Compact Dual-Band for Millimeter-Wave Applications: Designed for Medical and IoT Device Integration
August 2025
Dr Mobayode Akinsolu, Senior Lecturer in Electronic and Communication Engineering, continues his research in the design and optimization of wireless communication devices, in particular: antennas.
Mobayode recently co-authored a paper titled Compact Dual-Band Wearable Antenna for Millimeter-Wave Applications: Designed for Medical and IoT Device Integration which was published in Progress in Electromagnetics Research (PIER) Letters, a journal for “original articles on the frontiers of electromagnetics, and related math and science papers”.
In an era where wearable technology is rapidly transforming healthcare and connectivity, a study undertaken by researchers from the University of Bradford, Wrexham University, and several international institutions presents a compact dual-band wearable antenna designed for millimeter-wave (mmWave) applications that proposes to advance fast 5G connectivity and biomedical devices.
Wearable antennas
Antennas in body-worn devices enable communication between sensors and supporting tech systems and designing antennas that are compact and efficient has been a big focus in the sector, with the mmWave spectrum range of frequencies being key to the research as the tech advances. The human body absorbs electromagnetic energy, meaning that some radio frequency energy emitted from body worn antennas is absorbed by the body which affects the efficiency of the antenna, this is referred to as lossy. The impact of antennas on human tissue is a factor in research and design, with Specific Absorption Rate (SAR) limits being taken into consideration. Uneven contact with the body also impedes effectiveness of the antennas.
In the paper, authors discuss several other research papers which analyse the performance and design of mmWave antennas for numerous applications, noting limitations owing to the materials used. This study addresses issues around rigidity and inflexibility, offering a technical advancement in operating performance, flexibility for wearable devices and ensuring safety for wearable and biomedical applications.
Design
The antenna is fabricated on a semi-flexible Rogers 3003 substrate, measuring just 15 × 15 × 1.52 mm³. It features a circular radiating patch and a full ground plane, initially designed to operate at 28 GHz. To enable dual-band functionality, the researchers incorporated a square split-ring resonator into the ground plane, introducing a second resonance at 38 GHz. To further enhance performance, a “round necktie” configuration was added, two diagonal rectangular patches on the radiating element, which improved bandwidth and gain. The antenna achieves efficiencies of 90% and 78% at the different operating bands. The antenna also performed well under bending stresses and deformation, a critical requirement for integration into clothing, medical tech, or smartwatches.

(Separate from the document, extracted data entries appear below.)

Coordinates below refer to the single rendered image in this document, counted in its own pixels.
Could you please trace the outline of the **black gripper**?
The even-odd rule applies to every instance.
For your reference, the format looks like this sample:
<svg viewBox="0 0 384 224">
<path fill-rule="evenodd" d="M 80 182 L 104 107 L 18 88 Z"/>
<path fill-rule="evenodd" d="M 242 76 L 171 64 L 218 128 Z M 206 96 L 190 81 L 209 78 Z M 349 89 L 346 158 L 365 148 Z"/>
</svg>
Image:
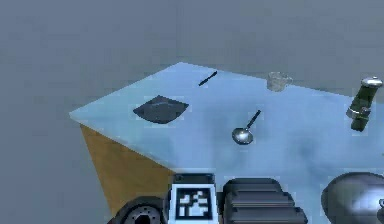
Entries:
<svg viewBox="0 0 384 224">
<path fill-rule="evenodd" d="M 130 200 L 107 224 L 167 224 L 163 215 L 163 199 L 139 196 Z"/>
</svg>

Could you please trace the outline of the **grey metal pan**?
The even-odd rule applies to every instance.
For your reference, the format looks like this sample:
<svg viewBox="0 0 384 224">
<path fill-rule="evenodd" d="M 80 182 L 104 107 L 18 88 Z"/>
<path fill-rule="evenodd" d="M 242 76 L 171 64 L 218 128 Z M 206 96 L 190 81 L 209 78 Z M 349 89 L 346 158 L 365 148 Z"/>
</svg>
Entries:
<svg viewBox="0 0 384 224">
<path fill-rule="evenodd" d="M 331 224 L 384 224 L 384 176 L 342 174 L 324 188 L 321 205 Z"/>
</svg>

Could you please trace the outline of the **black pen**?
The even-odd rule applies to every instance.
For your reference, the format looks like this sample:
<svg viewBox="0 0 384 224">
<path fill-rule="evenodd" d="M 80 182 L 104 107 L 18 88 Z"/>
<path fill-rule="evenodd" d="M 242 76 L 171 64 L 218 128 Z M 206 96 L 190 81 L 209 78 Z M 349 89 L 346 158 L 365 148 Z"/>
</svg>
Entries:
<svg viewBox="0 0 384 224">
<path fill-rule="evenodd" d="M 208 76 L 208 77 L 206 77 L 204 80 L 202 80 L 202 81 L 198 84 L 198 86 L 202 86 L 202 85 L 204 85 L 205 83 L 207 83 L 211 78 L 213 78 L 214 76 L 216 76 L 217 73 L 218 73 L 218 71 L 213 72 L 210 76 Z"/>
</svg>

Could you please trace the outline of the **black square plate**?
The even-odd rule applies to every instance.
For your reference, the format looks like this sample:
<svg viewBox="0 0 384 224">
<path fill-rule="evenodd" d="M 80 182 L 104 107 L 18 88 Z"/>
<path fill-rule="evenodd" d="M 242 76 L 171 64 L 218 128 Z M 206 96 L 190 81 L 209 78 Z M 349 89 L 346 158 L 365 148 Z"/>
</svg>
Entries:
<svg viewBox="0 0 384 224">
<path fill-rule="evenodd" d="M 188 103 L 158 95 L 135 108 L 133 112 L 146 121 L 168 124 L 181 116 L 188 106 Z"/>
</svg>

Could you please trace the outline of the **clear glass mug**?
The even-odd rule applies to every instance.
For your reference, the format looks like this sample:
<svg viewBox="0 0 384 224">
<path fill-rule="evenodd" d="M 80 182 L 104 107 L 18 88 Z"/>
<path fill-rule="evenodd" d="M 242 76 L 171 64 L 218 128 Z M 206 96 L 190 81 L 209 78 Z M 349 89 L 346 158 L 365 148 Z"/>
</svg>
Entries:
<svg viewBox="0 0 384 224">
<path fill-rule="evenodd" d="M 283 72 L 270 72 L 267 77 L 267 89 L 274 92 L 283 91 L 291 85 L 293 78 Z"/>
</svg>

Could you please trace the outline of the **blue-topped wooden counter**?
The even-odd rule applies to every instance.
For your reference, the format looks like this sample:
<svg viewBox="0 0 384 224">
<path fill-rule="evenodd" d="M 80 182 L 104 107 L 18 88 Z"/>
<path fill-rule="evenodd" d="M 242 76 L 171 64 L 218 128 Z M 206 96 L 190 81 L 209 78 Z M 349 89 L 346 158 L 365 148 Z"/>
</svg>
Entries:
<svg viewBox="0 0 384 224">
<path fill-rule="evenodd" d="M 113 212 L 139 196 L 167 194 L 176 173 L 272 178 L 308 224 L 329 224 L 323 189 L 363 173 L 354 209 L 378 209 L 384 188 L 384 104 L 365 130 L 351 129 L 351 98 L 298 86 L 281 92 L 263 79 L 177 63 L 71 112 L 83 131 Z"/>
</svg>

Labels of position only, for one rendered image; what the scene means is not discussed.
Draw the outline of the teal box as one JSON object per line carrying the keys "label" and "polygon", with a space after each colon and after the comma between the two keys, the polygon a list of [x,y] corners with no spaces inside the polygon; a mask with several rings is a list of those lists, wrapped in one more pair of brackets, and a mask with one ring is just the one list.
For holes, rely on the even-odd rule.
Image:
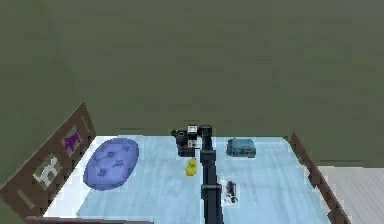
{"label": "teal box", "polygon": [[226,154],[232,157],[254,158],[256,147],[252,139],[232,138],[227,142]]}

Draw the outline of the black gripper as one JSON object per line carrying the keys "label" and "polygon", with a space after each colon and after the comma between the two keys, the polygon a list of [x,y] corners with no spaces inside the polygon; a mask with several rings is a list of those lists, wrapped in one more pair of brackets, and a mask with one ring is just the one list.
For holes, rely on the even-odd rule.
{"label": "black gripper", "polygon": [[186,130],[173,129],[171,135],[175,138],[178,155],[180,157],[195,156],[195,147],[189,143],[189,136]]}

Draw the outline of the yellow toy duck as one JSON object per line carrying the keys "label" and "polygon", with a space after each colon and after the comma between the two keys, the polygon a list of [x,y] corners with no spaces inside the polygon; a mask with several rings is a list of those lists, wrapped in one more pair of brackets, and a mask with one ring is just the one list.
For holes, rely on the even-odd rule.
{"label": "yellow toy duck", "polygon": [[195,158],[191,158],[188,160],[188,164],[187,166],[185,167],[185,174],[187,176],[193,176],[195,173],[196,173],[196,159]]}

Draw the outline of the blue star-patterned pillow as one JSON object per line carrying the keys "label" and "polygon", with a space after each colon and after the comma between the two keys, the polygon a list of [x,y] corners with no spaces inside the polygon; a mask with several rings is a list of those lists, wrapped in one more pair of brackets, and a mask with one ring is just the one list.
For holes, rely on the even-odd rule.
{"label": "blue star-patterned pillow", "polygon": [[90,157],[83,182],[98,191],[123,185],[135,169],[139,146],[128,138],[113,138],[103,142]]}

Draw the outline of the white and black small object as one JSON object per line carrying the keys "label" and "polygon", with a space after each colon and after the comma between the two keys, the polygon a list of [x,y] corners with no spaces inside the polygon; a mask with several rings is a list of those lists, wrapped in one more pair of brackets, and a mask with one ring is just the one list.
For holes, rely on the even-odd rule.
{"label": "white and black small object", "polygon": [[225,187],[225,195],[224,195],[224,205],[232,206],[238,203],[238,198],[236,195],[236,183],[230,180],[223,180],[222,184]]}

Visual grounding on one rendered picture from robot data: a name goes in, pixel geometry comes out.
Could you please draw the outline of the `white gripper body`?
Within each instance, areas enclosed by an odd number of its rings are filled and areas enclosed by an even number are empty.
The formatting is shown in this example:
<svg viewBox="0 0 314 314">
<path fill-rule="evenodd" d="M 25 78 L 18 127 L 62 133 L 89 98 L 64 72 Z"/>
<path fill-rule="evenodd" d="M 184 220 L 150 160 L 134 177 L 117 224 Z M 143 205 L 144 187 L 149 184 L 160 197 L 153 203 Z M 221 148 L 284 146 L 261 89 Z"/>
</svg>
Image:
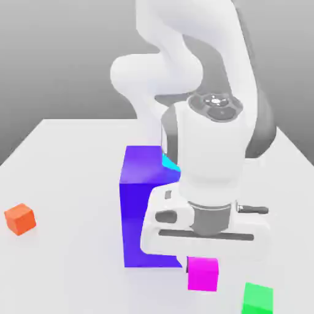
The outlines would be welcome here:
<svg viewBox="0 0 314 314">
<path fill-rule="evenodd" d="M 191 228 L 144 226 L 140 248 L 146 254 L 257 261 L 269 252 L 270 226 L 262 215 L 233 215 L 227 230 L 201 237 Z"/>
</svg>

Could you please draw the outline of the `small magenta cube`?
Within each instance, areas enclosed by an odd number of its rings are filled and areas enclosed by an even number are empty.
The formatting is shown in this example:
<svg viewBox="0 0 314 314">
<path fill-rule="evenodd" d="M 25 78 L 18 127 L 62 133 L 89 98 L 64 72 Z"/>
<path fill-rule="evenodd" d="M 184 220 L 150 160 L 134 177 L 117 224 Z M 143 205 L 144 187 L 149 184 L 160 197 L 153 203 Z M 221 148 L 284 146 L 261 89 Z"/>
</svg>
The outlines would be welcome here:
<svg viewBox="0 0 314 314">
<path fill-rule="evenodd" d="M 216 292 L 219 264 L 216 258 L 188 257 L 188 289 Z"/>
</svg>

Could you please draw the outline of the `small cyan cube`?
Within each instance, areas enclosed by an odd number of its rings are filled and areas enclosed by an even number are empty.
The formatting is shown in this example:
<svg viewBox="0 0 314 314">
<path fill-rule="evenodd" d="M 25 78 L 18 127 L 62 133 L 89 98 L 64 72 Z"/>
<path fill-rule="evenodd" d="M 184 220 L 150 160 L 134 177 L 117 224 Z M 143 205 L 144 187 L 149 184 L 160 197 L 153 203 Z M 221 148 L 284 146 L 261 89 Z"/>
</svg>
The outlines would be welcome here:
<svg viewBox="0 0 314 314">
<path fill-rule="evenodd" d="M 174 163 L 172 162 L 165 153 L 162 154 L 162 165 L 163 167 L 166 167 L 170 170 L 175 170 L 177 172 L 180 172 L 180 168 Z"/>
</svg>

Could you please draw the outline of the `small green cube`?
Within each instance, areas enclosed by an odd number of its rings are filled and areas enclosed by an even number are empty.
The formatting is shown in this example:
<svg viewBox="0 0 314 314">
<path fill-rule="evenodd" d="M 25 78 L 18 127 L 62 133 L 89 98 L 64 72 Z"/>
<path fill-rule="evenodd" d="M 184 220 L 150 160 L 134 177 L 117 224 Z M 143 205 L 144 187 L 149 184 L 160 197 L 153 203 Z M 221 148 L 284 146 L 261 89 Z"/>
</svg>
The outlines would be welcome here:
<svg viewBox="0 0 314 314">
<path fill-rule="evenodd" d="M 246 283 L 241 314 L 274 314 L 273 289 Z"/>
</svg>

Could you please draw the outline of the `small orange cube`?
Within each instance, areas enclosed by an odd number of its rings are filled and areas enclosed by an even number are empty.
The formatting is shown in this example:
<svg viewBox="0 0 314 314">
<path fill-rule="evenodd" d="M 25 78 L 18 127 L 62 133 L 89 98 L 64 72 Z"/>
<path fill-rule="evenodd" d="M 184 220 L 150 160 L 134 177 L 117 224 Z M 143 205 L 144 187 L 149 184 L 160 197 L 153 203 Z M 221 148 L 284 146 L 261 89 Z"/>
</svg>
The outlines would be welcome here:
<svg viewBox="0 0 314 314">
<path fill-rule="evenodd" d="M 33 210 L 23 203 L 6 210 L 4 216 L 7 227 L 17 236 L 36 227 Z"/>
</svg>

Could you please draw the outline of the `large blue box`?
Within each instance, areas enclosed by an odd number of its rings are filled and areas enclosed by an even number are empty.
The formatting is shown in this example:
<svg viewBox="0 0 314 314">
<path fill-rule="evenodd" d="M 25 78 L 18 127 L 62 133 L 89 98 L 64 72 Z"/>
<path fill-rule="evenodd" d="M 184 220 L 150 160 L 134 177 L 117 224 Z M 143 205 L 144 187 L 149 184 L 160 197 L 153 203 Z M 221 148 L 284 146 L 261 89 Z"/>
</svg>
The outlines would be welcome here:
<svg viewBox="0 0 314 314">
<path fill-rule="evenodd" d="M 148 255 L 140 236 L 153 188 L 178 181 L 180 173 L 163 166 L 160 146 L 128 145 L 120 172 L 120 212 L 126 268 L 180 268 L 174 256 Z"/>
</svg>

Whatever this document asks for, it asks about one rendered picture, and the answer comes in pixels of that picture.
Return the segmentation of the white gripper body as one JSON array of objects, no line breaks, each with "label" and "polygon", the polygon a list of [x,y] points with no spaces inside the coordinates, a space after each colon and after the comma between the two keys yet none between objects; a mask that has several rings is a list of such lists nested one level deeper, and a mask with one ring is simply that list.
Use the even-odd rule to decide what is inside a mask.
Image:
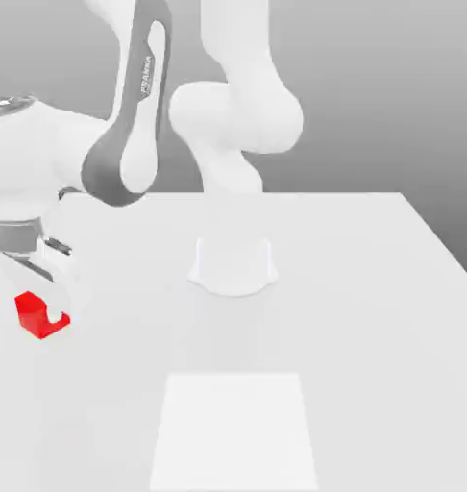
[{"label": "white gripper body", "polygon": [[70,316],[81,315],[83,283],[73,252],[67,255],[49,251],[25,262],[0,253],[0,273],[5,274],[22,293],[30,291],[43,301],[47,297],[65,297],[65,313]]}]

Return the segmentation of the small red cube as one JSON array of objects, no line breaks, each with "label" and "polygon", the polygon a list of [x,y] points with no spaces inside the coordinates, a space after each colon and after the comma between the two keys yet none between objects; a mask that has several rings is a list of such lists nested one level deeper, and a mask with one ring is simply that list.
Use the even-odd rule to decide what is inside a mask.
[{"label": "small red cube", "polygon": [[58,321],[51,322],[46,303],[30,291],[16,296],[14,301],[20,326],[38,339],[44,339],[70,324],[70,316],[65,312]]}]

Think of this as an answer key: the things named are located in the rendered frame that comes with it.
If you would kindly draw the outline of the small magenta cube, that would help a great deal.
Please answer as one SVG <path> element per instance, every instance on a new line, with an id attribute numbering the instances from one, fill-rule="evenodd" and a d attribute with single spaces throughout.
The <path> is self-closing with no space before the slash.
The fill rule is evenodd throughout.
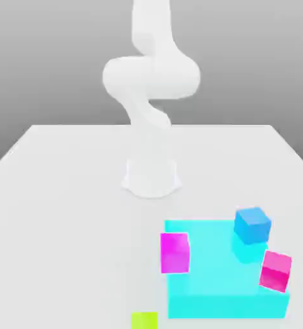
<path id="1" fill-rule="evenodd" d="M 160 234 L 160 270 L 163 274 L 188 273 L 190 244 L 187 233 Z"/>

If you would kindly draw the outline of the small blue cube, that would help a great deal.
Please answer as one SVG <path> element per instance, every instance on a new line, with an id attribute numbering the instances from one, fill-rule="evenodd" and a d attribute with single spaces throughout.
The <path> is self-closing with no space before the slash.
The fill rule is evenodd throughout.
<path id="1" fill-rule="evenodd" d="M 239 209 L 234 219 L 234 232 L 246 245 L 265 243 L 270 236 L 272 221 L 260 207 Z"/>

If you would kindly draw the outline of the large cyan box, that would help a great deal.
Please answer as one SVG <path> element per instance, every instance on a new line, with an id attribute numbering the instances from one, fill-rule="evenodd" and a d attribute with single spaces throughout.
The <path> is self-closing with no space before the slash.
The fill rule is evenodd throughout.
<path id="1" fill-rule="evenodd" d="M 266 242 L 246 245 L 233 220 L 166 220 L 167 233 L 186 233 L 190 269 L 166 276 L 170 319 L 280 319 L 290 293 L 259 284 Z"/>

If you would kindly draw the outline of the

Figure 1. Current distributions of the proposed antenna. (a) 28 GHz, (b) 38 GHz.
Advantages
Alongside enhanced performance, advantages of the proposed antenna include:
- simulated SAR values falling well below the regulatory thresholds, confirming the antenna’s suitability for biomedical applications
- compact size
- dual-band operations
- high efficiency
Conclusion
Partially supported by the UK Engineering and Physical Sciences Research Council (EPSRC) and the Marie Skłodowska-Curie Research and Innovation Staff Exchange (RISE), amongst others, this research demonstrates the pivotal role innovations like this dual-band antenna will play in shaping the future of smart healthcare. The compact design, robust performance, and safety compliance demonstrate promising advancements in wearable antennas.